Scientific classification
- Kingdom: Animalia
- Phylum: Arthropoda
- Clade: Pancrustacea
- Class: Insecta
- Order: Coleoptera
- Suborder: Polyphaga
- Infraorder: Scarabaeiformia
- Family: Scarabaeidae
- Genus: Sylvicanthon
- Species: S. aequinoctialis
- Binomial name: Sylvicanthon aequinoctialis (Harold, 1868)
- Synonyms: Canthon aequinoctialis Harold, 1868;

= Sylvicanthon aequinoctialis =

- Genus: Sylvicanthon
- Species: aequinoctialis
- Authority: (Harold, 1868)
- Synonyms: Canthon aequinoctialis Harold, 1868

Species of beetle

Sylvicanthon aequinoctialis is a species of beetle of the family Scarabaeidae.

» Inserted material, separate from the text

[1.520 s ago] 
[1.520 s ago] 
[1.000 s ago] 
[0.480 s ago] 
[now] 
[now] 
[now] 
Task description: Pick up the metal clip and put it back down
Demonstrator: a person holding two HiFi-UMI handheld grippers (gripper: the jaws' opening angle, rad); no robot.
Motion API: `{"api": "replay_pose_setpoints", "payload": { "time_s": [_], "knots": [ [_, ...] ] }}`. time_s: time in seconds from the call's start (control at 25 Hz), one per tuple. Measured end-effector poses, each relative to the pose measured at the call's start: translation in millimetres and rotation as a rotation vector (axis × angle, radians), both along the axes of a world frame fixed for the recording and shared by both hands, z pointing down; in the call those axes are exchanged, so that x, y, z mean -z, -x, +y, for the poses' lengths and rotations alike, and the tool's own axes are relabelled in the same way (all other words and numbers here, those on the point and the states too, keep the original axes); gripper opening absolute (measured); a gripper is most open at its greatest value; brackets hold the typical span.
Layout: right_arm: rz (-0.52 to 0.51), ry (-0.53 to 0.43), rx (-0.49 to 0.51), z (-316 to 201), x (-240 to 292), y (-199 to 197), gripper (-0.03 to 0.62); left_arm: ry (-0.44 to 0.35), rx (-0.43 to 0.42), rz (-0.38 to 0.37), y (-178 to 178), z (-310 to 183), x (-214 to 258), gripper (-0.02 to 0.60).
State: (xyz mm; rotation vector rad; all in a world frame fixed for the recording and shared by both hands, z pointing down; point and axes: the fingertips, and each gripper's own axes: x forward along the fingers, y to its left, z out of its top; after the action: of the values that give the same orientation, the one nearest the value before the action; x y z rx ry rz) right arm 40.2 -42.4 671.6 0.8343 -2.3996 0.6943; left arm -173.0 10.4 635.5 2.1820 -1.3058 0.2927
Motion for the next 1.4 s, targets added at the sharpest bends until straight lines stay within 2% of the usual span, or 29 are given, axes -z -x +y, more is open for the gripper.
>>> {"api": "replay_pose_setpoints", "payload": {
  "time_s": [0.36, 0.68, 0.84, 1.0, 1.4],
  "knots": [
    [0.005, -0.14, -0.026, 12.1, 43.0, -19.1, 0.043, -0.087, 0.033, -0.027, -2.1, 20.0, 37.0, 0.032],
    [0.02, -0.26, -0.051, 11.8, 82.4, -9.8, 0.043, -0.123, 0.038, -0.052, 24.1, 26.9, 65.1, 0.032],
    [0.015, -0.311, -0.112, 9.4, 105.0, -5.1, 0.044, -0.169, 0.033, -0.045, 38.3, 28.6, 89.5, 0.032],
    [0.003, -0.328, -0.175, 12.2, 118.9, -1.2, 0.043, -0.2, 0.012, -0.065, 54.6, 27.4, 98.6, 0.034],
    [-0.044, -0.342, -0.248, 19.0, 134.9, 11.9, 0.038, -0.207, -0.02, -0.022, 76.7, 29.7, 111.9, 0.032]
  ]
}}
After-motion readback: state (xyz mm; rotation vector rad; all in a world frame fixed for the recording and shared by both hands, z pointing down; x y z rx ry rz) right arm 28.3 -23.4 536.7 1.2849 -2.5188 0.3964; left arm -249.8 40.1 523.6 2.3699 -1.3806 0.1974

It is found in tropical forests from Honduras to northern Colombia.

== Description ==
Adults reach a length of about 8.7-12.3 mm. The entire body surface is bright and glossy, including the surface of the pygidium. The head, pronotum, elytra and pygidium are usually purple, blue, or, occasionally, green. The metaventrite is dark green or dark blue and the meso- and metafemora are dark brown and, in general, have greenish reflections.

== Natural history ==
They have been reported feeding on both dung and carrion.

== Etymology ==
The species name is derived from Latin aequinoctialis (meaning equinox or equinoctial) and probably refers to the type locality, a region crossed by the Equator.